* _Required work_
Check each line below for "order" and say how many have it, with no other words.

(Items listed in a dataset)
━━━━━━━━━━━━━━━━━━━━━━━━━━━━━━
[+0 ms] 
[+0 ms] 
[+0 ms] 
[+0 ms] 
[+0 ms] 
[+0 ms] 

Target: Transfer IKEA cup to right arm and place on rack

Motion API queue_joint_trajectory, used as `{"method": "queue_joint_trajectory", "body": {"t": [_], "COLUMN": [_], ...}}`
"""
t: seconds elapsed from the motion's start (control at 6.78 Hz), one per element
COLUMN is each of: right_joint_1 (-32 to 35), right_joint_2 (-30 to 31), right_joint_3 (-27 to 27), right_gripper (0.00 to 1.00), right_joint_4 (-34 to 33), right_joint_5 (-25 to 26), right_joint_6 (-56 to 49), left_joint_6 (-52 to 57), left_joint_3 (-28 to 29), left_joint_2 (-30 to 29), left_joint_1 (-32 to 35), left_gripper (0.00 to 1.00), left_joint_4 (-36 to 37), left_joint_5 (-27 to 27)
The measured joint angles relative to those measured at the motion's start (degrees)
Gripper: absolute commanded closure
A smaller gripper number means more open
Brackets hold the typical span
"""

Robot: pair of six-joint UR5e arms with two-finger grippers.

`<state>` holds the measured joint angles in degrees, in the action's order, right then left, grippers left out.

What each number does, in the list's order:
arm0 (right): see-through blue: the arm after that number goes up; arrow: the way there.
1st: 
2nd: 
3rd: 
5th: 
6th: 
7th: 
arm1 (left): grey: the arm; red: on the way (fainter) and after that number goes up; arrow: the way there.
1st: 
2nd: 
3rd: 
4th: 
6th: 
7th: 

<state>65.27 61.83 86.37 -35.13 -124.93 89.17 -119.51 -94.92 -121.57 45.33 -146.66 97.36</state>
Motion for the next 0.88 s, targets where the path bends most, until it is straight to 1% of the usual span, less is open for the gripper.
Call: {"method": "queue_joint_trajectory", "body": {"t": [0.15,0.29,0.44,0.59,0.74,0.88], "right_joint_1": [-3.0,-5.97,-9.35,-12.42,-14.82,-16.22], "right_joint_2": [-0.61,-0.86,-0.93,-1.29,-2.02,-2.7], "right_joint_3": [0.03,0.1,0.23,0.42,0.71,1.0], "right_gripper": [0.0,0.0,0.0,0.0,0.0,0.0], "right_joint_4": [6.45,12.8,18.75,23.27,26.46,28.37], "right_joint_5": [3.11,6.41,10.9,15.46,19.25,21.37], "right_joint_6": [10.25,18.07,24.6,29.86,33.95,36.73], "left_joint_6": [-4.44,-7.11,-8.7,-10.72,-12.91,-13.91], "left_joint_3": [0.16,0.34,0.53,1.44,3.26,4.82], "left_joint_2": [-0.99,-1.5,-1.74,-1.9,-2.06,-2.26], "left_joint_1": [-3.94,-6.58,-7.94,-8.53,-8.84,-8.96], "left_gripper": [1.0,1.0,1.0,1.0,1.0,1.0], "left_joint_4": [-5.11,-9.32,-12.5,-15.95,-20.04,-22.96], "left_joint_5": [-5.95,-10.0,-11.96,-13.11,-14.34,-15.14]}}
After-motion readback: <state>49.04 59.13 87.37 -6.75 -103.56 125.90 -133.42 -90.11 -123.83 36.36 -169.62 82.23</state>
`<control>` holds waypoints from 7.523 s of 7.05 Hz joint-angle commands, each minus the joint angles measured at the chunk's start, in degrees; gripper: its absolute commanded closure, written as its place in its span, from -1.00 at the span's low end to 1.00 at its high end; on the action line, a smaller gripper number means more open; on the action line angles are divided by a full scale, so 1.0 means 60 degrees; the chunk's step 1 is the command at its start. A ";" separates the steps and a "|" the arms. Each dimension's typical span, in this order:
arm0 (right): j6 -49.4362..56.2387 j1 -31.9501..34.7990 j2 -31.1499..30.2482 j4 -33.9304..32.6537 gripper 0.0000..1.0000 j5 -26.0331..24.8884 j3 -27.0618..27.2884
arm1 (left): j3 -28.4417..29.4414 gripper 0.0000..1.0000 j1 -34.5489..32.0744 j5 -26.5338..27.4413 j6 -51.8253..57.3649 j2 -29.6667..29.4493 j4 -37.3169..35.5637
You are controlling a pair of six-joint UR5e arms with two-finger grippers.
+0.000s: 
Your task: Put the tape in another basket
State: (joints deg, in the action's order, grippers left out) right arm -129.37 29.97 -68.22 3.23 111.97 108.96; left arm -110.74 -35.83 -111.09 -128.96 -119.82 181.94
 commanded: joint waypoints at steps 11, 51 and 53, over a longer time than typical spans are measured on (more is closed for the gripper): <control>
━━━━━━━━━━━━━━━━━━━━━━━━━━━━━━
* _Your solution_
4